The National Legal and Policy Center

01/20/2026 | Press release | Distributed by Public on 01/20/2026 13:08

Notice of Exempt Solicitation (Form PX14A6G)

NATIONAL LEGAL AND POLICY CENTER - XXX

United States Securities and Exchange Commission

Washington, D.C. 20549

NOTICE OF EXEMPT SOLICITATION
Pursuant to Rule 14a-103

Name of the Registrant: Deere & Company

Name of persons relying on exemption: National Legal and Policy Center

Address of persons relying on exemption: 107 Park Washington Court, Falls Church, VA 22046

Written materials are submitted pursuant to Rule 14a-6(g) (1) promulgated under the Securities Exchange Act of 1934. Filer of this notice does not beneficially own more than $5 million of securities in the Registrant company. Submission is not required of this filer under the terms of the Rule but is made voluntarily in the interest of public disclosure and consideration of these important issues.

PROXY MEMORANDUM

TO: Shareholders of Deere & Company

RE: The case for voting FOR Proposal 04 on the 2026 Proxy Ballot ("Report on the Return on Investment of Emission Reduction Goals")

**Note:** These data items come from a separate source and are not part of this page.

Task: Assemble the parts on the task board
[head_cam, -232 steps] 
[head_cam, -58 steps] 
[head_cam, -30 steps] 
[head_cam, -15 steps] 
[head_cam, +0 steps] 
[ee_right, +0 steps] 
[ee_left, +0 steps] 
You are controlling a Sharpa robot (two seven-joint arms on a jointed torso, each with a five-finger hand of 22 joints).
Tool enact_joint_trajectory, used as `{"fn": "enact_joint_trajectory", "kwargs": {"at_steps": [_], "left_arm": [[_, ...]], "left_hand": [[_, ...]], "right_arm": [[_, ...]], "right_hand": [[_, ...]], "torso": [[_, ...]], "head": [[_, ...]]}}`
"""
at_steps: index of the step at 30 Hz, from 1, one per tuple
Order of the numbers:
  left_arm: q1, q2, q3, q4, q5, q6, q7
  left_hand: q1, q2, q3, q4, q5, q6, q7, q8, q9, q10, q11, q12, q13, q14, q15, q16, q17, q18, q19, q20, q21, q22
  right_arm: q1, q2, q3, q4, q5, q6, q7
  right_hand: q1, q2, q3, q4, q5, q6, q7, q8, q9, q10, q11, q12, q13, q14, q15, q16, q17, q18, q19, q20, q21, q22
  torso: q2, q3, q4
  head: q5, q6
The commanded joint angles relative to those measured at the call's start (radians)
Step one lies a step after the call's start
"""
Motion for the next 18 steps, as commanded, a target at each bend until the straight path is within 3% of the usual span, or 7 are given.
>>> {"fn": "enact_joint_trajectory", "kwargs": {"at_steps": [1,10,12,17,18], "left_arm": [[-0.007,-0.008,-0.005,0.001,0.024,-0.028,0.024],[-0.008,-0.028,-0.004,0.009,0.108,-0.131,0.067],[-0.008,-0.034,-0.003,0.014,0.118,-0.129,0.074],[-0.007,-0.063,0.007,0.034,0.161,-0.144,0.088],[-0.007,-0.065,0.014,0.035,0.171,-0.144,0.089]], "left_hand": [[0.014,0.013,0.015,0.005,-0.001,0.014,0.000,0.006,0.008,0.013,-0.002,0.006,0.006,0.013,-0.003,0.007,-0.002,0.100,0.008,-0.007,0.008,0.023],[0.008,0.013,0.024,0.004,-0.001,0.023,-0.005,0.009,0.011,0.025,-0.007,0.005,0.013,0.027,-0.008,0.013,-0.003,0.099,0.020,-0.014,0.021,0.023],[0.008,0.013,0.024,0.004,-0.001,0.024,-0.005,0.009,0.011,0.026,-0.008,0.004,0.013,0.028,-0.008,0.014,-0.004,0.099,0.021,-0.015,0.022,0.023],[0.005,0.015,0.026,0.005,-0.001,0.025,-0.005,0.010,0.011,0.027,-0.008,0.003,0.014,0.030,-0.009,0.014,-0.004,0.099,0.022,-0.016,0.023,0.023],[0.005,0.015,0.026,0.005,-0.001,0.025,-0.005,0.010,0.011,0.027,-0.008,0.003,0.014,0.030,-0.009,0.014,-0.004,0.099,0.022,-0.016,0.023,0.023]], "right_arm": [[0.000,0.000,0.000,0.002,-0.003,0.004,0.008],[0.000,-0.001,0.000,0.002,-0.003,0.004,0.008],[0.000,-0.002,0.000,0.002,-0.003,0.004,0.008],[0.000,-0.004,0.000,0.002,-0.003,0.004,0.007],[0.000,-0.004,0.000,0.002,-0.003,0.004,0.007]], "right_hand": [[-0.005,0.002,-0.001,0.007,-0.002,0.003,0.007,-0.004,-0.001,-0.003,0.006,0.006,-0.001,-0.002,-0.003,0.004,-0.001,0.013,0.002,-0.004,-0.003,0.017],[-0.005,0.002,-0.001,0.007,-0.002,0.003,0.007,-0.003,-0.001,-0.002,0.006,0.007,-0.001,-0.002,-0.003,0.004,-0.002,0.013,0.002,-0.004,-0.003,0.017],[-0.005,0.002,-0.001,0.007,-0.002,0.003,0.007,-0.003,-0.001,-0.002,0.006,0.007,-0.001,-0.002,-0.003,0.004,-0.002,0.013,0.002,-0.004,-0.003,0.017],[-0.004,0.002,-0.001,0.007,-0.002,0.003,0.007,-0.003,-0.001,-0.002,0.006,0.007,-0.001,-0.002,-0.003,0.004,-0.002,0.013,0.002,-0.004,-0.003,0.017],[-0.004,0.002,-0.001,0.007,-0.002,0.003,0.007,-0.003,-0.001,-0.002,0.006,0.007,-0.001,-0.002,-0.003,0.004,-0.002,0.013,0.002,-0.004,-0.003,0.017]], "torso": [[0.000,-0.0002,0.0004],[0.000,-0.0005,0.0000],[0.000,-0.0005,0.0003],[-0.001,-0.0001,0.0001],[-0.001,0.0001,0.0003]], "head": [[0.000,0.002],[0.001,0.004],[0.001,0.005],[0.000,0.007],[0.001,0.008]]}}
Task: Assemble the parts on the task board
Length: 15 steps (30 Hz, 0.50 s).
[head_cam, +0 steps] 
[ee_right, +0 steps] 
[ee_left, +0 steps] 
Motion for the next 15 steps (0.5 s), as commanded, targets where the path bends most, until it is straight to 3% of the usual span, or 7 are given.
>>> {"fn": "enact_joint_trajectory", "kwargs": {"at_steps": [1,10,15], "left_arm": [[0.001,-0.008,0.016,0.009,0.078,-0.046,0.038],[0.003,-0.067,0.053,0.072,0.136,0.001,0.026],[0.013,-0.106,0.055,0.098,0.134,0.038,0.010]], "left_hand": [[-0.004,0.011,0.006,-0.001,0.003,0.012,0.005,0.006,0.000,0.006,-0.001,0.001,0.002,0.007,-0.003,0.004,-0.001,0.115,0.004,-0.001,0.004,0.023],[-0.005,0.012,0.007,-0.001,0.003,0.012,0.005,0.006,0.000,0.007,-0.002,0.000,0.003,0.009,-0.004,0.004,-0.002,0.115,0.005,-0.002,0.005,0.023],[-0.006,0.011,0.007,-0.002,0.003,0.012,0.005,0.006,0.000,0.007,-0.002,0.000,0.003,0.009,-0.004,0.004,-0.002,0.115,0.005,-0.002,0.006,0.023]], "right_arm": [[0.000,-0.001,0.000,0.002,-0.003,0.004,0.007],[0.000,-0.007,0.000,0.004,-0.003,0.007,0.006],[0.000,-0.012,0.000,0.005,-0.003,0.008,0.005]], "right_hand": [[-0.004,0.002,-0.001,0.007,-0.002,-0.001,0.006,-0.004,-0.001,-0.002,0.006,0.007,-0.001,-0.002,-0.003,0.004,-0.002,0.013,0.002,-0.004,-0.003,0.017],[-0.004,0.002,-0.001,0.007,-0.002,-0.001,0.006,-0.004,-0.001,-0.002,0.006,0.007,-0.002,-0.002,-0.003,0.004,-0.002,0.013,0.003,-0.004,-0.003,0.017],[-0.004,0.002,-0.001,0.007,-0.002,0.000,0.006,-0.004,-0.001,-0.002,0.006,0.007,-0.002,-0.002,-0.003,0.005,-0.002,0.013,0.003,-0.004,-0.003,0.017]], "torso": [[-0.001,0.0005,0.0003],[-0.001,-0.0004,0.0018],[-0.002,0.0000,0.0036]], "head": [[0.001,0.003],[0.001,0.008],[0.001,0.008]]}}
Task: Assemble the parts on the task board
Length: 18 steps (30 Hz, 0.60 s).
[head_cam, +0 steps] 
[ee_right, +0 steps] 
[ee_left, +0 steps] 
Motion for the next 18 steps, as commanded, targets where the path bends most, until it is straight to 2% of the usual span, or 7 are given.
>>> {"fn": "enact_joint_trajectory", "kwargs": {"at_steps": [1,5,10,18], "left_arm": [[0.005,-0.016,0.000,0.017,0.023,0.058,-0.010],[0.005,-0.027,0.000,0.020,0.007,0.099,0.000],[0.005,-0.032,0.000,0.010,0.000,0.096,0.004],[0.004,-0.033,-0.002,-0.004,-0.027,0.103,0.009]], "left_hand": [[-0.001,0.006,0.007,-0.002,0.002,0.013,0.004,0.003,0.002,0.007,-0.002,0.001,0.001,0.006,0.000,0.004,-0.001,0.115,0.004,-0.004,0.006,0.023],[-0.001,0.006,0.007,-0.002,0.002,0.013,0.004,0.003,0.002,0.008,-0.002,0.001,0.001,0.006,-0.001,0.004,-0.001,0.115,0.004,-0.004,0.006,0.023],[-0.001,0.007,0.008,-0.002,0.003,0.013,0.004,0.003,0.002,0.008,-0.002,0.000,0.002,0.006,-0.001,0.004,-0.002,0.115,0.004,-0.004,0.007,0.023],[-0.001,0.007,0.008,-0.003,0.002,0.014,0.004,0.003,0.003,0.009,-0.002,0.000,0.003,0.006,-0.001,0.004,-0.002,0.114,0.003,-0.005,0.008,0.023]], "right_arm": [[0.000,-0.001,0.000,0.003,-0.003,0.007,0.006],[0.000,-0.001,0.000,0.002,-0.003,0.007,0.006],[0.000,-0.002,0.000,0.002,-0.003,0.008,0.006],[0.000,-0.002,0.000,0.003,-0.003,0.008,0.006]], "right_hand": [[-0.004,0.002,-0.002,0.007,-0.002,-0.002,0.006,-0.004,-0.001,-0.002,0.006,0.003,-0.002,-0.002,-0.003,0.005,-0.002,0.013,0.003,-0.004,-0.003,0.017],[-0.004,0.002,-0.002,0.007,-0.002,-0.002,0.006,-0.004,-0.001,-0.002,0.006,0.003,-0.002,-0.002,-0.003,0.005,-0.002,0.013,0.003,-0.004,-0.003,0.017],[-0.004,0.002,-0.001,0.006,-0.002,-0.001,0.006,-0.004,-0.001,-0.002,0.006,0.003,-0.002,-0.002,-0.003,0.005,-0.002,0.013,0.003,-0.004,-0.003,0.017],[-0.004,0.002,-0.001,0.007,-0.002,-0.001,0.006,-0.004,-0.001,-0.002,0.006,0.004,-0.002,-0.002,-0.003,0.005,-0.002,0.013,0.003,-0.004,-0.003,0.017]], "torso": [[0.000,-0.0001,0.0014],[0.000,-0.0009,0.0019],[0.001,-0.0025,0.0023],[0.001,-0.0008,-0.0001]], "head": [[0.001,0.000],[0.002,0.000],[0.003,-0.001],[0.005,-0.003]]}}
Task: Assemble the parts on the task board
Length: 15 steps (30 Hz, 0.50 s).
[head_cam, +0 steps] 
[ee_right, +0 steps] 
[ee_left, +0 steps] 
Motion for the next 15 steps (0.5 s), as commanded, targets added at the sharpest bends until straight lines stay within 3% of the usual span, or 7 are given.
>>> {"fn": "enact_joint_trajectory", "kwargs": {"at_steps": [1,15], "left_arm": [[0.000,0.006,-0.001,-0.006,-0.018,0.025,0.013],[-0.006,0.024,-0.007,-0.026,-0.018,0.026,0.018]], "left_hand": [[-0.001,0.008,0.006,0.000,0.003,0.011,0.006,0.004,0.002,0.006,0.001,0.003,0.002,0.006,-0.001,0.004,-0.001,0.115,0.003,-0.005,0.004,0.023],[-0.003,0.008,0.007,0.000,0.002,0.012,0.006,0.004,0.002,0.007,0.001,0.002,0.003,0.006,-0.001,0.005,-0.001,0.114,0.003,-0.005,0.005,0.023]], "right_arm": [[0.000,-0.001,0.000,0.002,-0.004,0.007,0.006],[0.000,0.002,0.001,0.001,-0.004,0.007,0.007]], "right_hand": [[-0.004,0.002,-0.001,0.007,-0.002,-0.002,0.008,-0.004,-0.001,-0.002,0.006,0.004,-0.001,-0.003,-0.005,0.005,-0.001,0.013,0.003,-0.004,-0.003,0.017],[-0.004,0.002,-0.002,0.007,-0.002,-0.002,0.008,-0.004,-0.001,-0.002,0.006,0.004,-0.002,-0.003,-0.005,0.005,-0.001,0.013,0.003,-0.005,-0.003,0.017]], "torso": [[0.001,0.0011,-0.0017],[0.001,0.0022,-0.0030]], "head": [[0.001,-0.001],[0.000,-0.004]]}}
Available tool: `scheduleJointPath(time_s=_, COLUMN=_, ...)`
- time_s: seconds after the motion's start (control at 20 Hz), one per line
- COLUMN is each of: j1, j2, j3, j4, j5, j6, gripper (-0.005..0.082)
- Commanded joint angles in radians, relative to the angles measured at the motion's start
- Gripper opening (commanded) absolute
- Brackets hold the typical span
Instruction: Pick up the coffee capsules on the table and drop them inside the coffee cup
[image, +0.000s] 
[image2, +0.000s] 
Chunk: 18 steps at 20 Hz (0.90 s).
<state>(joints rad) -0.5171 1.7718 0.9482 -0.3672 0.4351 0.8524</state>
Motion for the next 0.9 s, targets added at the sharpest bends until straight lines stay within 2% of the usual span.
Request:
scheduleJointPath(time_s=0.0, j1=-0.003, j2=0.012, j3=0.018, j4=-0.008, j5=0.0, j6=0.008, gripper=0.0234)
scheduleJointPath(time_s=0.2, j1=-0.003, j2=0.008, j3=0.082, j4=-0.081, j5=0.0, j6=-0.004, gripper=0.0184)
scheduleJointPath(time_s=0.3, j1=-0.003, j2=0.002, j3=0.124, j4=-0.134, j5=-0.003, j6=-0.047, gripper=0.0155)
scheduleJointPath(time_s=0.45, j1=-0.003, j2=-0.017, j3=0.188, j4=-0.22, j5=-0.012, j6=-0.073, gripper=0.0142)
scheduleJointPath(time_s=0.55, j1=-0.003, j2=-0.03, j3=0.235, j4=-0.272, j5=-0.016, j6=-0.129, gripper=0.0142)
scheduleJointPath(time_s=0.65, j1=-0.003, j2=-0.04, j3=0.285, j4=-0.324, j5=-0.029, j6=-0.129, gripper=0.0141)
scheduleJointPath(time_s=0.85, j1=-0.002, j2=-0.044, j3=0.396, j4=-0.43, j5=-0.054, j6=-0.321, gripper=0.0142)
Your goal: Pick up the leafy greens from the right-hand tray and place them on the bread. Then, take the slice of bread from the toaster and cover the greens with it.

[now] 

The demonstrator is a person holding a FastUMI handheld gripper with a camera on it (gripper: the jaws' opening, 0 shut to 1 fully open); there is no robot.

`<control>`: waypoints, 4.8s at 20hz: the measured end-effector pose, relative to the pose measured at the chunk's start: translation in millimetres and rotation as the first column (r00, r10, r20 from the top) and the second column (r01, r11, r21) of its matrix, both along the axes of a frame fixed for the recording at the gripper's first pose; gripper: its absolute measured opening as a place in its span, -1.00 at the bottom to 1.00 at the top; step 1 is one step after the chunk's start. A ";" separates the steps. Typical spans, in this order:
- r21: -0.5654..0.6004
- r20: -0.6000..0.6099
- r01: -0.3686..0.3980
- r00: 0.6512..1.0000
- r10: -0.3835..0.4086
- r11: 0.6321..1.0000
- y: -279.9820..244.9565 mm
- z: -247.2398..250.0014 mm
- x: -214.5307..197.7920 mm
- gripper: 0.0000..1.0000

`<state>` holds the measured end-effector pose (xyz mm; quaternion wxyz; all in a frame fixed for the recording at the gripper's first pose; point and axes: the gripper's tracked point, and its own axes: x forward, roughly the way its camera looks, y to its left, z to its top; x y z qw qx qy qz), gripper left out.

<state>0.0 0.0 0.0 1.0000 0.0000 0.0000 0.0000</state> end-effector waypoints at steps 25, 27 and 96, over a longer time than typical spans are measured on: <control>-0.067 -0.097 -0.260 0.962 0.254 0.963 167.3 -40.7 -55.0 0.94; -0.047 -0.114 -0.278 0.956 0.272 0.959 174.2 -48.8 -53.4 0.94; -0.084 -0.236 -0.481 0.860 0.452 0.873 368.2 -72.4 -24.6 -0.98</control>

This is not a solicitation of authority to vote your proxy. Please DO NOT send us your proxy card; National Legal and Policy Center is not able to vote your proxies, nor does this communication contemplate such an event. NLPC urges shareholders to vote for Proposal 04 following the instructions provided on management's proxy mailing.

The following information should not be construed as investment advice.

Photo credits follow at the end of the report.

National Legal and Policy Center ("NLPC") urges our fellow shareholders to vote FOR Proposal 04, sponsored and presented by the National Center for Public Policy Research, on the 2026 proxy ballot of Deere & Company ("Deere" or the "Company").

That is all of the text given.